PROBLEM TO SOLVE:
Every entry needs to be written out again exactly, with its pictures removed.

DATASET:

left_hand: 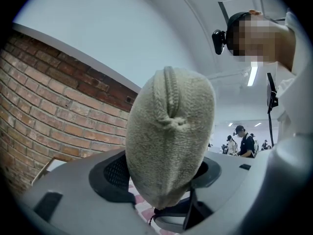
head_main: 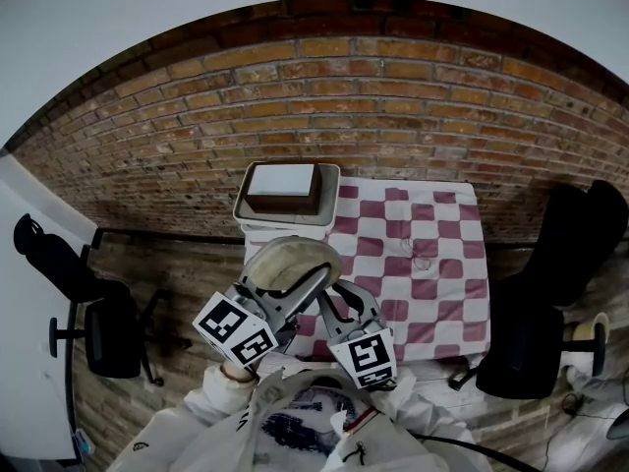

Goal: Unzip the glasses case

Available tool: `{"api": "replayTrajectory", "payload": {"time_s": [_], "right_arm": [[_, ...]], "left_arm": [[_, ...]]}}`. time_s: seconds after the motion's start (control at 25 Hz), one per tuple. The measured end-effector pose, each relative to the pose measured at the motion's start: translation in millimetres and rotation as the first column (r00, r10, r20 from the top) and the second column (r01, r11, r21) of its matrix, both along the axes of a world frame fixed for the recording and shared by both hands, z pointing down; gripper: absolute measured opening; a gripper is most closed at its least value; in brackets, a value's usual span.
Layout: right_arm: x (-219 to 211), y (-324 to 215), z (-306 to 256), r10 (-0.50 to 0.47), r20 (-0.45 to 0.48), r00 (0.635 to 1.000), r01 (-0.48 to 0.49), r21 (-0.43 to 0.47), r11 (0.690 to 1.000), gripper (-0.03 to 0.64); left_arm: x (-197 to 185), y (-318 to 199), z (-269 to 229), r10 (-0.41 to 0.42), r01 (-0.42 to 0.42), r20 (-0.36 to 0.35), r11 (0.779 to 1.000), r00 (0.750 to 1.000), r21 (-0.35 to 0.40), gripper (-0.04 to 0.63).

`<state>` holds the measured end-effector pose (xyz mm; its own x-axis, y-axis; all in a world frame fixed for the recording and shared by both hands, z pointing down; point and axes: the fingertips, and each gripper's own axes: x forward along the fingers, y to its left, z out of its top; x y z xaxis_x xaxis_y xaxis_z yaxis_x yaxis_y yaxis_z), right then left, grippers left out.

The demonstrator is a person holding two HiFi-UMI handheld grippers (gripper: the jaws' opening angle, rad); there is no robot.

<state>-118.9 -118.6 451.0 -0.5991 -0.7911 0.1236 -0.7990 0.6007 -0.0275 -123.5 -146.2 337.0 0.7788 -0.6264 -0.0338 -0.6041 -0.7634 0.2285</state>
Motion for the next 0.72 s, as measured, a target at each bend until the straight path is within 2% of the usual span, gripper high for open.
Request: {"api": "replayTrajectory", "payload": {"time_s": [0.72], "right_arm": [[31.7,4.5,-0.6,-0.020,-0.022,1.000,0.020,-0.002,1.000,0.025]], "left_arm": [[29.4,4.1,-1.2,-0.023,0.022,-0.013,1.000,1.000,-0.012,0.291]]}}
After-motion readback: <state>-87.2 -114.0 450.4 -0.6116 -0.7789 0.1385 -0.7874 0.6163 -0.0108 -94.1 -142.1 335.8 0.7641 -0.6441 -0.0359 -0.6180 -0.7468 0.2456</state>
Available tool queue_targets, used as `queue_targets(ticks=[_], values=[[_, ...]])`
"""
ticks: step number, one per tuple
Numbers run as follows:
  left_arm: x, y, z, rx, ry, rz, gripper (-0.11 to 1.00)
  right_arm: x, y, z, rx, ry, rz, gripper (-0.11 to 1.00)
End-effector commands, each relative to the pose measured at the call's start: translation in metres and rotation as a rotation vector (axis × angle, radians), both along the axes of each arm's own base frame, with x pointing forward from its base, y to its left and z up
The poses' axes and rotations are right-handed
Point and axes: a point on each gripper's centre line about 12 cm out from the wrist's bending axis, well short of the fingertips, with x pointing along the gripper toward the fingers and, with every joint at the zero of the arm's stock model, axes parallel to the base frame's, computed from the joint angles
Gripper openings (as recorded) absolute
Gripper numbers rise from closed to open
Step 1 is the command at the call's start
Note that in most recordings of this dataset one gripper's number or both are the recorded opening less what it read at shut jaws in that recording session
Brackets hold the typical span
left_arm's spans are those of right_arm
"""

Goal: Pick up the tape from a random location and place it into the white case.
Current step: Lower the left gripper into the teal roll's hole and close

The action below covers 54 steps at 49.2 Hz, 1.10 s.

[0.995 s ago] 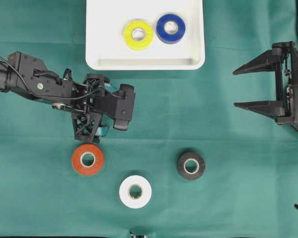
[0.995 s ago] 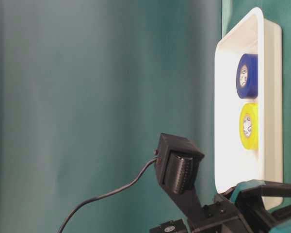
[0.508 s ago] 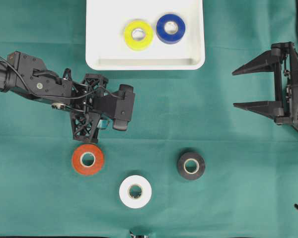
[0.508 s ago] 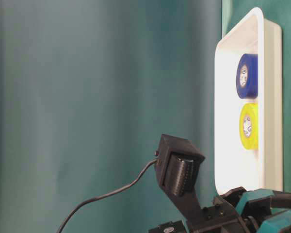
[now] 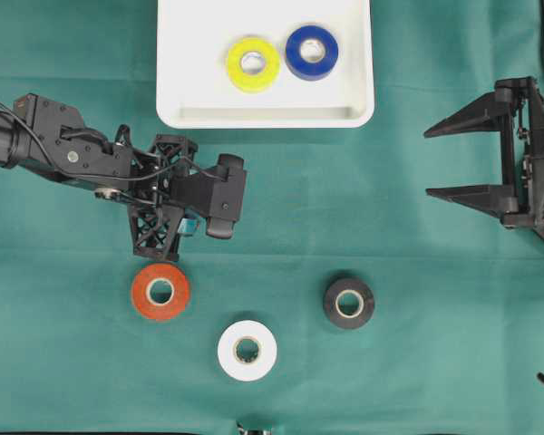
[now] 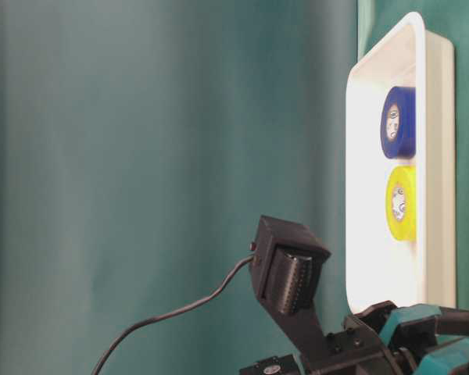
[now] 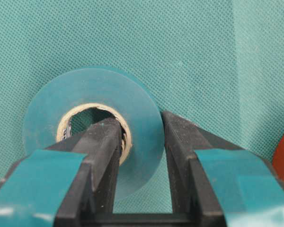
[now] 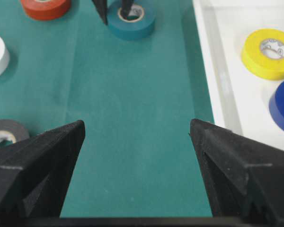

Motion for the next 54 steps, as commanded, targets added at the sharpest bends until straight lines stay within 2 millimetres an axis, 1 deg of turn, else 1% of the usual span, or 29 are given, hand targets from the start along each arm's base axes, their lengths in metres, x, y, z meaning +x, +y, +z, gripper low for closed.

EXPECTED ANSWER:
left_hand: 
head_main: 

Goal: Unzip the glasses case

Available tool: `{"api": "replayTrajectory", "payload": {"time_s": [_], "right_arm": [[_, ...]], "left_arm": [[_, ...]]}}`. time_s: seconds after the motion's start (control at 25 Hz), one per tuple. The measured end-effector pose, each relative to the pose measured at the motion's start: translation in millimetres and rotation as the first column (r00, r10, r20 from the top) and the second column (r01, r11, r21) of its matrix, both along the axes of a world frame fixed for the recording and shared by both hands, z pointing down; gripper: absolute measured opening; a gripper is most closed at its least value; in brackets, a value's usual span.
Layout: right_arm: x (-219 to 211), y (-324 to 215), z (-306 to 256), r10 (-0.50 to 0.47), r20 (-0.45 to 0.48), r00 (0.635 to 1.000), r01 (-0.48 to 0.49), r21 (-0.43 to 0.47), r11 (0.690 to 1.000), gripper (-0.03 to 0.64); left_arm: x (-197 to 185), y (-318 to 199), z (-269 to 229), r10 (-0.41 to 0.42), r01 (-0.42 to 0.42), r20 (-0.36 to 0.35), r11 (0.779 to 1.000), r00 (0.750 to 1.000), r21 (-0.35 to 0.40), gripper (-0.04 to 0.63).

`<state>` holds the measured end-effector pose (xyz mm; its own x-axis, y-axis; all in a world frame fixed for the recording and shared by both hands, z pointing down; point and axes: the fingertips, and each gripper's own axes: x forward along the fingers, y to its left, z out of its top; x y z xaxis_x xaxis_y xaxis_z yaxis_x yaxis_y yaxis_z), right then left, grippers left out.

The demonstrator is a person holding two HiFi-UMI handheld grippers (gripper: the jaws' opening angle, rad); there is no robot.

<state>-118.9 -118.6 451.0 -0.5991 -0.7911 0.1236 -0.7990 0.6007 -0.0275 -123.5 -146.2 337.0 0.7788 -0.6264 -0.0338 -0.6041 -0.7634 0.2285</state>
Motion for the next 0.72 s, as measured, a target at each bend until the straight path is within 2% of the usual span, gripper high for open.
Request: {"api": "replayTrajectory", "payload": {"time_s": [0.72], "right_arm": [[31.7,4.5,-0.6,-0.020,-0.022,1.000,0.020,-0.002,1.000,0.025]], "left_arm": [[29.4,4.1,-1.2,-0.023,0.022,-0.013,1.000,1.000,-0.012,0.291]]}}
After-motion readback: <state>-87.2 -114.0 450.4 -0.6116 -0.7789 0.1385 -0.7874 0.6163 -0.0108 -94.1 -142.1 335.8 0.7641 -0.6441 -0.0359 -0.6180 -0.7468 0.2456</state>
Available tool queue_targets, used as `queue_targets(ticks=[_], values=[[_, ...]])`
"""
ticks: step number, one per tuple
Numbers run as follows:
  left_arm: x, y, z, rx, ry, rz, gripper (-0.11 to 1.00)
  right_arm: x, y, z, rx, ry, rz, gripper (-0.11 to 1.00)
End-effector commands, each relative to the pose measured at the call's start: translation in metres and rotation as a rotation vector (axis × angle, radians), both along the axes of each arm's own base frame, with x pointing forward from its base, y to its left and z up
The poses' axes and rotations are right-handed
Point and axes: a point on each gripper's centre line about 12 cm out from the wrist's bending axis, well short of the fingertips, with x pointing along the gripper toward the fingers and, with every joint at the zero of the arm's stock model, axes parallel to the base frame's, computed from the joint angles
Gripper openings (as recorded) absolute
Gripper numbers rise from closed to open
Step 1 is the command at the call's start
Note that in most recordings of this dataset one gripper's number or both are the recorded opening less what it read at shut jaws in that recording session
Brackets hold the typical span
left_arm's spans are those of right_arm
"""

Goal: Pick up the tape from a random location and place it into the white case.
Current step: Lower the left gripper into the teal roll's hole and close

The action below covers 54 steps at 49.2 Hz, 1.10 s.

[0.995 s ago] 
[0.995 s ago] 
[0.508 s ago] 
[0.508 s ago] 
[now] 
[now] 
[now] 
[now] 

Motion for the next 54 steps, as commanded, targets added at the sharpest bends until straight lines stay within 2 millimetres an axis, 1 deg of turn, else 1% of the usual span, or 29 are given, hand targets from the start along each arm's base axes, their lengths in metres, x, y, z meaning +x, +y, +z, gripper low for closed.

The answer given here is complete.